SURABAYA – Badan Nasional Penanggulangan Bencana (BNPB) dan sejumlah komunitas pemerhati lingkungan menilai izin investasi industri perlu diperketat dengan adanya kewajiban melakukan analisis risiko bencana industri.
Hal ini dilakukan mengingat dampak bencana bisa merugikan banyak orang seperti halnya kasus bencana Lumpur Lapindo.

Inspektur Utama BNPB Bintang Susmanto mengatakan selama ini banyak industri yang kurang memperhatikan analisis dampak bencana.
Akibatnya, banyak industri yang baru menanggulangi masalah bencana setelah kejadian. Selama ini yang dicantumkan dalam pendirian sebuah pabrik hanyalah penyertaan analisis dampak lingkungan (amdal) yang bersifat formalitas.
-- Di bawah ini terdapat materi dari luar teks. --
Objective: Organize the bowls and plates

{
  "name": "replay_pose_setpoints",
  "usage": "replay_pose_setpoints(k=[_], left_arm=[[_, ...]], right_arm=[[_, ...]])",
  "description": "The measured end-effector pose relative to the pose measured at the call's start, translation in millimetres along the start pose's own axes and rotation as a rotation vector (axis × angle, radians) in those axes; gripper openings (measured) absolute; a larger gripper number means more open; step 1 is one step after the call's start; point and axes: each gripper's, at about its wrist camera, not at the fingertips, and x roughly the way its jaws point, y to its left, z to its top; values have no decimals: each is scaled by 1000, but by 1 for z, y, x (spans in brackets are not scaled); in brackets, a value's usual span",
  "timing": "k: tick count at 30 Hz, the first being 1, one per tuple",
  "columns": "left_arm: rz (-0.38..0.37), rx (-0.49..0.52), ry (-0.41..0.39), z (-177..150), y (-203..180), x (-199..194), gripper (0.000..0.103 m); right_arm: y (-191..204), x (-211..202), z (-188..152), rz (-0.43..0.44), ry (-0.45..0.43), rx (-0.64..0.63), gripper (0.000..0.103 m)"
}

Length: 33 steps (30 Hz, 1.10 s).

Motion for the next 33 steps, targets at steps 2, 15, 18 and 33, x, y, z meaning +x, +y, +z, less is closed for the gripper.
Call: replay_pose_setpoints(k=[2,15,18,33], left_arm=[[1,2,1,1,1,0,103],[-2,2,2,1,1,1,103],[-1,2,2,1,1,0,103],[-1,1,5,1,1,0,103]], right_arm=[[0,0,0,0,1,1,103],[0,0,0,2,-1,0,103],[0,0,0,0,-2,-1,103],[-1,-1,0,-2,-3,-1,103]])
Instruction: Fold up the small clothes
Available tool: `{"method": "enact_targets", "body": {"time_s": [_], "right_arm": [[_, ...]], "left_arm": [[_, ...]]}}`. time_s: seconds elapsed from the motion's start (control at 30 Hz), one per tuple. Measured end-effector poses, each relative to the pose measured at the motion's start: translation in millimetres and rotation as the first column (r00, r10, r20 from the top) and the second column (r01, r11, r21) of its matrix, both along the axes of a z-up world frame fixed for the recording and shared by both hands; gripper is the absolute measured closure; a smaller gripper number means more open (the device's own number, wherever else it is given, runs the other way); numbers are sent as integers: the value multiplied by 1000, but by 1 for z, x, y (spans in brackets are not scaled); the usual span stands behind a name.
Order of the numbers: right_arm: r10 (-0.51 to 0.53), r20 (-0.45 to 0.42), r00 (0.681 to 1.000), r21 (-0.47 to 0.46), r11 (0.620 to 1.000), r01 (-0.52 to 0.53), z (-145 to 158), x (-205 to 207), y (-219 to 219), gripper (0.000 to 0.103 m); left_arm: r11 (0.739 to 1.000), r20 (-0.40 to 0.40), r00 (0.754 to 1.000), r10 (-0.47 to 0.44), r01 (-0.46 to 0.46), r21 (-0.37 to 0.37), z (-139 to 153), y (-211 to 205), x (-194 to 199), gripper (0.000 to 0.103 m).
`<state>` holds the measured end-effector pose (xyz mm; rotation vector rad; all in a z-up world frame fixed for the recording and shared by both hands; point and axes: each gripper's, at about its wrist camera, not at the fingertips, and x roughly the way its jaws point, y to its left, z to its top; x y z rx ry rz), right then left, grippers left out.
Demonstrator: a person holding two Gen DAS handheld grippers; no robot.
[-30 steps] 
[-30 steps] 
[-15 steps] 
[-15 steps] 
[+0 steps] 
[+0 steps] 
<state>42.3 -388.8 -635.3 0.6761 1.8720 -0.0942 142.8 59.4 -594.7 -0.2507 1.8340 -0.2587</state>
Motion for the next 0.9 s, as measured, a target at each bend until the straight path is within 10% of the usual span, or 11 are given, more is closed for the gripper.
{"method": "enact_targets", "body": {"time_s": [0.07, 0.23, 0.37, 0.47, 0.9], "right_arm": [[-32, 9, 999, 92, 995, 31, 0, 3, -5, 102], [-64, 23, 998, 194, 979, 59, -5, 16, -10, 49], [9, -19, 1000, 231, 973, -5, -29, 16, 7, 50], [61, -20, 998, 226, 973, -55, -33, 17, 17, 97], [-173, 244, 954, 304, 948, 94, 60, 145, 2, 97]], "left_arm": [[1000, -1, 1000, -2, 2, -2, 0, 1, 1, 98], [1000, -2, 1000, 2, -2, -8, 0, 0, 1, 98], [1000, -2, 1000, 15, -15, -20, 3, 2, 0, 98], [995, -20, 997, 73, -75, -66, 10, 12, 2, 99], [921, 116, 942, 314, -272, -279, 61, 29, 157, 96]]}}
“Analisis bencana harus ada, fungsi pemerintah pusat, daerah dan kabupaten juga harus jalan. Sejauh ini syarat analisis risiko bencana belum masuk dalam aturan amdal dan UU No.24 Tahun 2007 tentang penanggulangan bencana,” jelasnya di sela-sela Konferensi Nasional Pengelolaan Risiko Bencana Berbasis Komunitas XI, di ITS, Selasa (25/8/2015).
Bintang menambahkan, saat ini BNPB merumuskan kembali bentuk aturan analisis risiko bencana industri tersebut dengan melibatkan berbagai pihak masyarakat komunitas lingkungan serta akademisi.
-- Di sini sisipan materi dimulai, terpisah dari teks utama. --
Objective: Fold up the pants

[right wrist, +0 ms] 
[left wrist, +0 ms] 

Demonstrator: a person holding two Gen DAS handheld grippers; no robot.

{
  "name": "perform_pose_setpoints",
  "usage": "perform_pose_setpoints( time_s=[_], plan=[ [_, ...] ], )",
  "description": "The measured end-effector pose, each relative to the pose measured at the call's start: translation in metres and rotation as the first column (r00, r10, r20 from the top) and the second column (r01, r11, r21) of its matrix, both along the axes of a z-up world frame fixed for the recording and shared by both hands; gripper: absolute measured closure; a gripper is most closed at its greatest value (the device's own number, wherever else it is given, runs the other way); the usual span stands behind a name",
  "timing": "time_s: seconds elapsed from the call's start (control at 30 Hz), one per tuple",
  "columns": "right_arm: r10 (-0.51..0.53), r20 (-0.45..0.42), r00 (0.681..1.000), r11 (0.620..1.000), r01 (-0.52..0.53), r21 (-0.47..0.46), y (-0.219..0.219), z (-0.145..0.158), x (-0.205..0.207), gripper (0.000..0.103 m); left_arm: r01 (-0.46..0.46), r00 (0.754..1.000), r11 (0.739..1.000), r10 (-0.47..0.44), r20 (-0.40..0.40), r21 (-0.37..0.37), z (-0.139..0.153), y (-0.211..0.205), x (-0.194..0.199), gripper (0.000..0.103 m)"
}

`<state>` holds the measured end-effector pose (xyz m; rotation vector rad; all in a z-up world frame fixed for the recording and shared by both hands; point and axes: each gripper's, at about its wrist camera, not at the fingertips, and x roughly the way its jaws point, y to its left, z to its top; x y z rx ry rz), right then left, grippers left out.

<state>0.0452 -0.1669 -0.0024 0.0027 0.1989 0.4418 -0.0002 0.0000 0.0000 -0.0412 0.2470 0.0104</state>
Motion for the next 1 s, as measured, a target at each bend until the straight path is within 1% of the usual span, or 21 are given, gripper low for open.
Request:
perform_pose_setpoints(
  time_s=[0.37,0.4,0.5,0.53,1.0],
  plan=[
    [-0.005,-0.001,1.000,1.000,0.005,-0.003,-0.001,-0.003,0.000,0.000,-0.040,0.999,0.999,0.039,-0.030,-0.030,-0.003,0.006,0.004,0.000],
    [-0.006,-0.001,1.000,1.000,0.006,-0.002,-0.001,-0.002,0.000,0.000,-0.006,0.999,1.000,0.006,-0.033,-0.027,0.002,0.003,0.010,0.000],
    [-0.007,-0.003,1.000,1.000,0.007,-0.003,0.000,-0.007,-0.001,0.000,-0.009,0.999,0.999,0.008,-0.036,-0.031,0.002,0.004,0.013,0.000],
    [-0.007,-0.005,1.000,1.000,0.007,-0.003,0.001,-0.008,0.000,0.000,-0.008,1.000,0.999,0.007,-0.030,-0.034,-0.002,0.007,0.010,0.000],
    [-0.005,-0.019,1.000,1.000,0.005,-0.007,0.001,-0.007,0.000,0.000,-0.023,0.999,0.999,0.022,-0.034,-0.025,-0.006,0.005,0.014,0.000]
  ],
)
“Draf tentang analisis risiko bencana itu sedang dirumuskan seperti apa bentuknya, apakah dipisahkan dengan amdal atau berdiri sendiri karena untuk mengubah undang-undang itu sangat lama,” katanya.
Namun, menurutnya, analisis risiko bencana tersebut sebaiknya menjadi satu dengan revisi amdal agar nantinya tidak mempersulit adanya investasi industri ke depan.
Kepala Pusat Studi Kebumian, Bencana, dan Perubahan Iklim Institut Teknologi Sepuluh Nopember (ITS), Amien Widodo mengatakan sejak 2010 ITS sudah ditunjuk untuk membuat draft analisis risiko bencana industri, hanya saja pemantapan draft tersebut terhenti hingga saat ini.
“Saat masih diskusi antarlembaga untuk penyempurnaan drafnya, ternyata macet sehingga analisis risiko bencana belum bisa dijalankan. Draftnya sudah jadi, dan sekarang kami menunggu eksekusi dari pemerintah bagaimana,” jelasnya.
Sementara itu, Kepala Bidang Konservasi dan Pemulihan Lingkungan BLH Jatim, Wiwik Esti Komandari, mengakui selama ini kegiatan usaha industri di Jatim cukup hanya menyertakan izin lingkungan.
“Sejauh ini hanya sebatas analisis risiko pada skala tertentu misalnya tidak memberikan izin pendirian usaha pada wilayah yang memang rawan bencana, tetapi ke depan memang harus lebih ketat lagi,” katanya.
Herwati, salah seorang warga Sidoarjo yang mewakili konferensi nasional PRBBK berharap pemerintah tidak mementingkan keuntungan pribadi dalam setiap memberikan izin investasi, tetapi harus memandang dampaknya terhadap masyarakat.
“Pemerintah harus belajar dari kasus Lapindo seperti yang saya alami, dan bencana akibat tambang di Kalimantan. Pemerintah harus bikin undang-undang yang mengayomi orang kecil akibat tambang, kalau memang harus ada tambang tolong benar-benar diberi aturan yang melindungi kami,” ujarnya.